The PYY/Y2R-deficient male mouse is not protected from bone loss due to Roux-en-Y gastric bypass.

Autor: Zahedi B; Endocrine Unit, Massachusetts General Hospital, Boston, MA 02114, United States of America. Electronic address: bzahedi@partners.org., Daley EJ; Endocrine Unit, Massachusetts General Hospital, Boston, MA 02114, United States of America., Brooks DJ; Endocrine Unit, Massachusetts General Hospital, Boston, MA 02114, United States of America., Bruce M; Endocrine Unit, Massachusetts General Hospital, Boston, MA 02114, United States of America., Townsend RL; Neurobiology of Nutrition & Metabolism Department, Pennington Biomedical Research Center, Louisiana State University System, Baton Rouge, LA 70808, United States of America., Berthoud HR; Neurobiology of Nutrition & Metabolism Department, Pennington Biomedical Research Center, Louisiana State University System, Baton Rouge, LA 70808, United States of America., Bouxsein ML; Endocrine Unit, Massachusetts General Hospital, Boston, MA 02114, United States of America., Yu EW; Endocrine Unit, Massachusetts General Hospital, Boston, MA 02114, United States of America.
Jazyk: angličtina
Zdroj: Bone [Bone] 2023 Feb; Vol. 167, pp. 116608. Date of Electronic Publication: 2022 Nov 08.
DOI: 10.1016/j.bone.2022.116608
Abstrakt: Background: Peptide YY (PYY) is an anorexigenic gut hormone that also has anti-osteogenic effects, inhibiting osteoblastic activity and inducing catabolic effects. It has been postulated that increases in PYY after Roux-en-Y gastric bypass (RYGB) contribute to declines in bone mineral density (BMD) and increases in bone turnover. The aim of this study is to determine the role of the PYY Y2-receptor in mediating bone loss post-RYGB in mice.
Methods: We compared adult male wildtype (WT) and PYY Y2 receptor-deficient (KO) C57BL/6 mice that received RYGB (WT: n = 8; KO: n = 9), with sham-operated mice (Sham; WT: n = 9; KO: n = 10) and mice that were food-restricted to match the weights of the RYGB-treated group (Weight-Matched, WM; WT: n = 7; KO: n = 5). RYGB or sham surgery was performed at 15-16 weeks of age, and mice sacrificed 21 weeks later. We characterized bone microarchitecture with micro-computed tomography (μCT) at the distal femur (trabecular) and femoral midshaft (cortical). Differences in body weight, bone microarchitecture and biochemical bone markers (parathyroid hormone, PTH; C-telopeptide, CTX; and type 1 procollagen, P1NP) were compared using 2-factor ANOVA with Tukey's adjustments for multiple comparisons.
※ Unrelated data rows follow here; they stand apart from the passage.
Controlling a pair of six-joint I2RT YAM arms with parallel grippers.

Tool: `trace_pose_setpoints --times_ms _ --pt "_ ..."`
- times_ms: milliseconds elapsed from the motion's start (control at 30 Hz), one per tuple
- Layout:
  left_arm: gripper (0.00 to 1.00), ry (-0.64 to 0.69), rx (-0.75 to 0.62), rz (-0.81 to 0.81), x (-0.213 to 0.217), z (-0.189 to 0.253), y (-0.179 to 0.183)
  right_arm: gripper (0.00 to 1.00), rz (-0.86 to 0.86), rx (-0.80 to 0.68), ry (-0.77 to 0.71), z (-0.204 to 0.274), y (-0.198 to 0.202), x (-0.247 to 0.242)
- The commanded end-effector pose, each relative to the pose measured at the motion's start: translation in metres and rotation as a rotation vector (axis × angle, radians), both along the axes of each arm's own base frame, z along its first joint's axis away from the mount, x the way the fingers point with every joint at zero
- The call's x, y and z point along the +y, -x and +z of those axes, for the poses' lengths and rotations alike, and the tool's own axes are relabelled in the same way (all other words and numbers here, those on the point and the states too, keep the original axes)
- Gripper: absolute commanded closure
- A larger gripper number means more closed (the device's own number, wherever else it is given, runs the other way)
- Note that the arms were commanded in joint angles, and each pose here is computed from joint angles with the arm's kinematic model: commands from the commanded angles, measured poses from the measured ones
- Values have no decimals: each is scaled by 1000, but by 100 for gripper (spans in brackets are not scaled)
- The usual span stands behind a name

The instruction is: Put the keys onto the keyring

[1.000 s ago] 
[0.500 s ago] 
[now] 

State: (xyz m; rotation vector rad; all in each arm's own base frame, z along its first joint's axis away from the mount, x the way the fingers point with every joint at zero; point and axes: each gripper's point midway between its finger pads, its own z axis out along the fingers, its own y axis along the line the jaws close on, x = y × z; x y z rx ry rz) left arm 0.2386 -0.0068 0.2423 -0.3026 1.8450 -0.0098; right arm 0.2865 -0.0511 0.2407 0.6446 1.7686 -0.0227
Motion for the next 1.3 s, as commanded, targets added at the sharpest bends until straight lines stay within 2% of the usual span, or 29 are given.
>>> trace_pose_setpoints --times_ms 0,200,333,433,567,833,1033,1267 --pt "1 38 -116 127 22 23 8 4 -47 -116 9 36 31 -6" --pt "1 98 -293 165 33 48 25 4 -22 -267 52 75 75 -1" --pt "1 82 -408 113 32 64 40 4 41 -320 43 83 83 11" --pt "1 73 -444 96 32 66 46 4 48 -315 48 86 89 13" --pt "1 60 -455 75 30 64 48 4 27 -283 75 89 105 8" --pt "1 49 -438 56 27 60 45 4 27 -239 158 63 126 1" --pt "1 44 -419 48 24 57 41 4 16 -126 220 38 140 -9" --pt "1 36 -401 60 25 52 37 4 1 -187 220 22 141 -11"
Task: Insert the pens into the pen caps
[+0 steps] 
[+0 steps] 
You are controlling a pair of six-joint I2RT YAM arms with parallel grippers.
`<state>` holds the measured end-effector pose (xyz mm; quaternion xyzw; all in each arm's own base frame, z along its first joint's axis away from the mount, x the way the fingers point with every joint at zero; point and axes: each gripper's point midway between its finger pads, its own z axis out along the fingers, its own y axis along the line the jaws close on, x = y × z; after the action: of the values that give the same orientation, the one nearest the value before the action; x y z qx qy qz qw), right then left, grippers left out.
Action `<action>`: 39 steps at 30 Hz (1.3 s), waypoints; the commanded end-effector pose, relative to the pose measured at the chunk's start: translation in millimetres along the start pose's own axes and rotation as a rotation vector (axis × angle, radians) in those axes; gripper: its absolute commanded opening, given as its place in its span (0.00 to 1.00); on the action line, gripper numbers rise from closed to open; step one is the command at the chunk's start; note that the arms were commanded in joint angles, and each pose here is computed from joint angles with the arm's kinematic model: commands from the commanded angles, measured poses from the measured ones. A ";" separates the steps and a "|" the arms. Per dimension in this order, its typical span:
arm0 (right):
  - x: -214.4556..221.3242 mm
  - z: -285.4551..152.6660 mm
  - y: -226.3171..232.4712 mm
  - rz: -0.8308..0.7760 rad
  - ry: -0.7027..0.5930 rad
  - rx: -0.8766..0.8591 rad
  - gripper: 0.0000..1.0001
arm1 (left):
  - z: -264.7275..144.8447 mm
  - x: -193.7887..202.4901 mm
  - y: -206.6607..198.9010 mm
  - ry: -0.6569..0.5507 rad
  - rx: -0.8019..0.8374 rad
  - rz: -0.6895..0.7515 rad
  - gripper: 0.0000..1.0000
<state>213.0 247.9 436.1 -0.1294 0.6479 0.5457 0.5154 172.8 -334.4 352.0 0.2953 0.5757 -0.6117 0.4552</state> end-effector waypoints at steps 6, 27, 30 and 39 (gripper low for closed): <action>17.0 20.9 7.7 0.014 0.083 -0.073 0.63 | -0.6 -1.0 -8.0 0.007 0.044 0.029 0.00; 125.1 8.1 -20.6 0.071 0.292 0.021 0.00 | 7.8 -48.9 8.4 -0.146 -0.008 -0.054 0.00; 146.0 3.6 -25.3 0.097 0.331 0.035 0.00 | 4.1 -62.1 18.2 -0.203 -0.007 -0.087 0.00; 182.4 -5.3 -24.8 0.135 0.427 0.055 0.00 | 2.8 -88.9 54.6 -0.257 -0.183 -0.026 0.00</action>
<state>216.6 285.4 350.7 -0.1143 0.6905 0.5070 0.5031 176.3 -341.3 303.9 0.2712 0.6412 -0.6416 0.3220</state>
Results: Body weights were similar in the WT-RYGB, WT-WM, KO-RYGB, and KO-WM: 41-44 g; these groups weighed significantly less than the Sham surgery groups: 55-57 g. Trabecular BMD was 31-43 % lower in RYGB mice than either Sham or WM in WT and KO groups. This deficiency in trabecular bone was accompanied by a lower trabecular number (19 %-23 %), thickness (22 %-30 %) and increased trabecular spacing (25 %-34 %) in WT and KO groups (p < 0.001 for all comparisons vs. RYGB). RYGB led to lower cortical thickness, cortical tissue mineral density, and cortical bone area fraction as compared to Sham and WM in WT and KO groups (p ≤ 0.004 for all). There were no interactions between genotype and bone microarchitecture, with patterns of response to RYGB similar in both WT and KO groups. CTX and P1NP were significantly higher in RYGB mice than WM in WT and KO groups. PTH did not differ among groups.
Conclusions: RYGB induced greater trabecular and cortical deficits and high bone turnover than observed in weight-matched mice, with a similar pattern in the WT and Y2RKO mice. Thus, skeletal effects of RYGB are independent of weight loss, and furthermore, PYY signaling through Y2R is not a key mediator of bone loss post-RYGB.
Competing Interests: Declaration of competing interest EWY has received a research grant to the Massachusetts General Hospital from Amgen for unrelated studies. Other authors have nothing to disclose.